A CRITIQUE The debate in anarchist circles about the named or formal organization has been raging for as long as anarchists have chosen to attack. Lately, with the resurgence of named anarchist armed struggle groups, this discussion has come to the forefront once again. Direct Action and the Wimmin’s Fire Brigade offer us lessons on the limits of spectacular action and named organizations. Both Direct Action and the Wimmin’s Fire Brigade saw themselves as a sort of “armed wing” of aboveground legal protest movements. The members of the group, prior to going underground, were part of the various movements (antidevelopment/indigenous resistance to the Cheekeye-Dunsmuir line, anti-war and anti-nuclear resistance to Litton, and feminist organizing against Red Hot Video) of which they later acted as the guerrilla wing. This sort of division replicates the forms of most New Left guerrilla groups, and of nationalist groups like the IRA. It fosters a division between social warfare and clandestine attack, a separation that prevents those focused on social struggle from taking up arms and those focused on “building the underground” from actually relating to the struggles they claim to be acting for. It also creates in the guerrilla group a stifling isolation and a myopia of vision, turning all acts into self-referential or increasingly-narrow rituals.

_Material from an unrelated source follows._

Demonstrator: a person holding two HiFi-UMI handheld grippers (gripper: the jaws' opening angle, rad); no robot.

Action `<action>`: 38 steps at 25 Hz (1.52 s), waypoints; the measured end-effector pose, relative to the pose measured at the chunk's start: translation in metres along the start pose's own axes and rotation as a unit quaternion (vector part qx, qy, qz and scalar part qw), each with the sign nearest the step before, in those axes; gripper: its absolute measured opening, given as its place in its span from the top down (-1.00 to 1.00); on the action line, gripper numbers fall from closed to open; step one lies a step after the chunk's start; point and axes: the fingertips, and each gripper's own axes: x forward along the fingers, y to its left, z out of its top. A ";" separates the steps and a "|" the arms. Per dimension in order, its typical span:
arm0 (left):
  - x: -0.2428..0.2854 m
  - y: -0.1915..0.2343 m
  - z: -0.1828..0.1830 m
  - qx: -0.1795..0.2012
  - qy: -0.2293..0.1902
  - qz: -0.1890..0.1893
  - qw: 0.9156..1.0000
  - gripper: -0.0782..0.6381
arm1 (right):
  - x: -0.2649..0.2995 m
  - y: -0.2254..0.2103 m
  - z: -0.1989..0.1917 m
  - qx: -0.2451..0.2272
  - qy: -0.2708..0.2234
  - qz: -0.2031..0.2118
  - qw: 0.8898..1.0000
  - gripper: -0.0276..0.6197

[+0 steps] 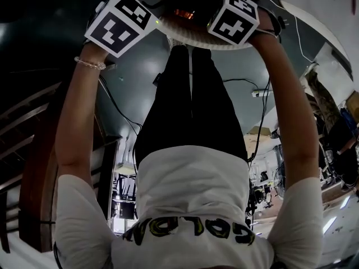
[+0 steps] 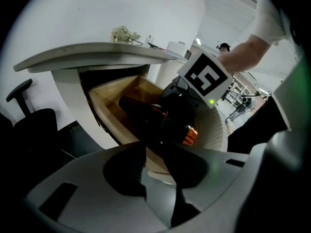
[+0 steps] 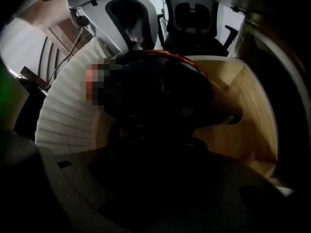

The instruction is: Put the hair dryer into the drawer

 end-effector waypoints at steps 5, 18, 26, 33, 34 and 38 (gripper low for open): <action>0.002 0.004 -0.009 -0.017 -0.009 -0.008 1.000 0.45 | 0.020 -0.002 0.009 -0.008 0.030 -0.031 0.999 0.15; 0.017 -0.004 0.003 -0.020 -0.005 -0.003 1.000 0.46 | 0.040 -0.021 -0.008 -0.028 0.092 -0.105 0.990 0.12; 0.001 -0.001 0.003 -0.050 -0.024 0.018 0.998 0.47 | 0.035 -0.025 -0.003 -0.032 0.093 -0.130 0.987 0.01; -0.047 -0.012 0.023 -0.074 -0.075 0.071 0.992 0.53 | -0.020 -0.010 0.009 0.003 0.031 -0.144 0.989 0.06; -0.057 -0.014 0.028 -0.079 -0.088 0.083 0.990 0.56 | -0.031 -0.006 0.010 0.010 0.020 -0.145 0.989 0.09; -0.100 -0.024 0.057 -0.109 -0.157 0.123 0.974 0.59 | -0.086 -0.003 0.012 0.056 -0.047 -0.155 0.985 0.15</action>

Direct Action realized these limits after their two bombings and came partially aboveground. The actions of the Wimmin’s Fire Brigade, which more closely related to the mass struggle against Red Hot Video, was not only the most successful action, but was most free of the limits of the guerrilla group. The action was not done to publicize the group, but seen as a one-shot act of destruction against an institution that social struggle alone could not destroy. Do anarchists need to attach names to their actions? If we see ourselves as part of a general social war against control and exploitation, attaching names to our acts of subversion and attack could contradicts our aims. Attacks that could have existed in and contributed to general social violence against cops and managers can become trapped within legible identities. This aids police investigation, and can also sever our projects from all other acts of antagonism to the social order. We do not need an “armed wing” to the social war, as social war knows its weapons well and employs them when necessary, not out of a gun and bomb fetish (or a fetish for “the social war.”) We do not need spectacular actions that prop up named organizations as the vanguard of struggle. We need the spreading of chaos through the entirety of society, the subversion of our roles and identities, a total overturning of this world. As anarchists internationally experiment with new forms of armed struggle, these questions become important. Even as we propose the strategy of anonymity, we would do well to avoid ideological condemnation of those who choose the path of the diffuse anarchist guerrilla. Whether we act anonymously or with a name, what matters is that the attacks multiply. The tools of our war are everywhere, and we are not the first to experiment with the unknown. Despite (and because of) their limits, Direct Action and the Wimmin’s Fire Brigade offer us new tools for our own struggles. What remains is to absorb these tools and continue on our path: toward the destruction of patriarchy, technology, and colonialism. Toward the destruction of civilization itself.

for centuries the authorities have reacted violently to womyn who resisted; they used to brand us as “witches” and burned us, now they label us as “terrorists” and will try to bury us in their cement tombs.